Exercise brief ▸ Could you print each line of the material below exactly?
········
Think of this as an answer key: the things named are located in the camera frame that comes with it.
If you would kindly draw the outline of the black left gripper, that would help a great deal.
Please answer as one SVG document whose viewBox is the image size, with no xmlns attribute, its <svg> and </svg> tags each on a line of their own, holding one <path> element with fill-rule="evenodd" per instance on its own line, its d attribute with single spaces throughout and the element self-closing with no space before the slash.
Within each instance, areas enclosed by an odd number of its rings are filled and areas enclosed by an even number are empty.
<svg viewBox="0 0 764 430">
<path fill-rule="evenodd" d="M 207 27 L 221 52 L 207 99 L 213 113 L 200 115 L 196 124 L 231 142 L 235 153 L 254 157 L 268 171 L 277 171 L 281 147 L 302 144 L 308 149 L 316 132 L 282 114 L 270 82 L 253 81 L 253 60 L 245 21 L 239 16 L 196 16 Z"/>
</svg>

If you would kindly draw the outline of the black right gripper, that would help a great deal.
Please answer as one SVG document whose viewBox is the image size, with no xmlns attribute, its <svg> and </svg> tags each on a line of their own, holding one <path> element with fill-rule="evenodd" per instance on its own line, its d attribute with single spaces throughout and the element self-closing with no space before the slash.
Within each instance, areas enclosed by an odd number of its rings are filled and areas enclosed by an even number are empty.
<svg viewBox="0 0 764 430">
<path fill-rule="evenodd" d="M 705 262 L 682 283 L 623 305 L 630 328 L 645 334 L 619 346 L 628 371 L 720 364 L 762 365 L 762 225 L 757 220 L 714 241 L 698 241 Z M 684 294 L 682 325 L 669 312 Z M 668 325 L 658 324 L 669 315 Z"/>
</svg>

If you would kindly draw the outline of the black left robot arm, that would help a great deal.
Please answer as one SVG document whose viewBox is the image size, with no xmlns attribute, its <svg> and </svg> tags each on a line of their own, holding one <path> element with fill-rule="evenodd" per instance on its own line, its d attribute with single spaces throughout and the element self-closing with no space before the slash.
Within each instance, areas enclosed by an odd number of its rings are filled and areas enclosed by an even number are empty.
········
Solution to this problem ▸
Think of this as an answer key: the things named are located in the camera frame that comes with it.
If you would kindly draw the outline of the black left gripper, that would help a great deal.
Please answer as one SVG document whose viewBox is the image size, with no xmlns attribute, its <svg> and </svg> tags each on a line of their own, holding one <path> element with fill-rule="evenodd" per instance on its own line, its d attribute with single spaces throughout and the element self-closing with no space before the slash.
Within each instance, areas enclosed by an odd number of its rings are filled and areas enclosed by an even number are empty.
<svg viewBox="0 0 764 430">
<path fill-rule="evenodd" d="M 207 27 L 221 52 L 207 99 L 213 113 L 200 115 L 196 124 L 231 142 L 235 153 L 254 157 L 268 171 L 277 171 L 281 147 L 302 144 L 308 149 L 316 132 L 282 114 L 270 82 L 253 81 L 253 60 L 245 21 L 239 16 L 196 16 Z"/>
</svg>

If you would kindly draw the outline of the black right gripper, that would help a great deal.
Please answer as one SVG document whose viewBox is the image size, with no xmlns attribute, its <svg> and </svg> tags each on a line of their own, holding one <path> element with fill-rule="evenodd" per instance on its own line, its d attribute with single spaces throughout and the element self-closing with no space before the slash.
Within each instance, areas enclosed by an odd number of its rings are filled and areas enclosed by an even number are empty.
<svg viewBox="0 0 764 430">
<path fill-rule="evenodd" d="M 705 262 L 682 283 L 623 305 L 630 328 L 645 334 L 619 346 L 628 371 L 720 364 L 762 365 L 762 225 L 757 220 L 714 241 L 698 241 Z M 684 294 L 682 325 L 669 312 Z M 668 325 L 658 324 L 669 315 Z"/>
</svg>

If you would kindly draw the outline of the black left robot arm, that would help a great deal.
Please answer as one SVG document whose viewBox is the image size, with no xmlns attribute, its <svg> and </svg> tags each on a line of their own, holding one <path> element with fill-rule="evenodd" per instance on its own line, its d attribute with single spaces throughout and the element self-closing with no space before the slash.
Within each instance, areas enclosed by an odd number of its rings are filled and areas enclosed by an even number are empty.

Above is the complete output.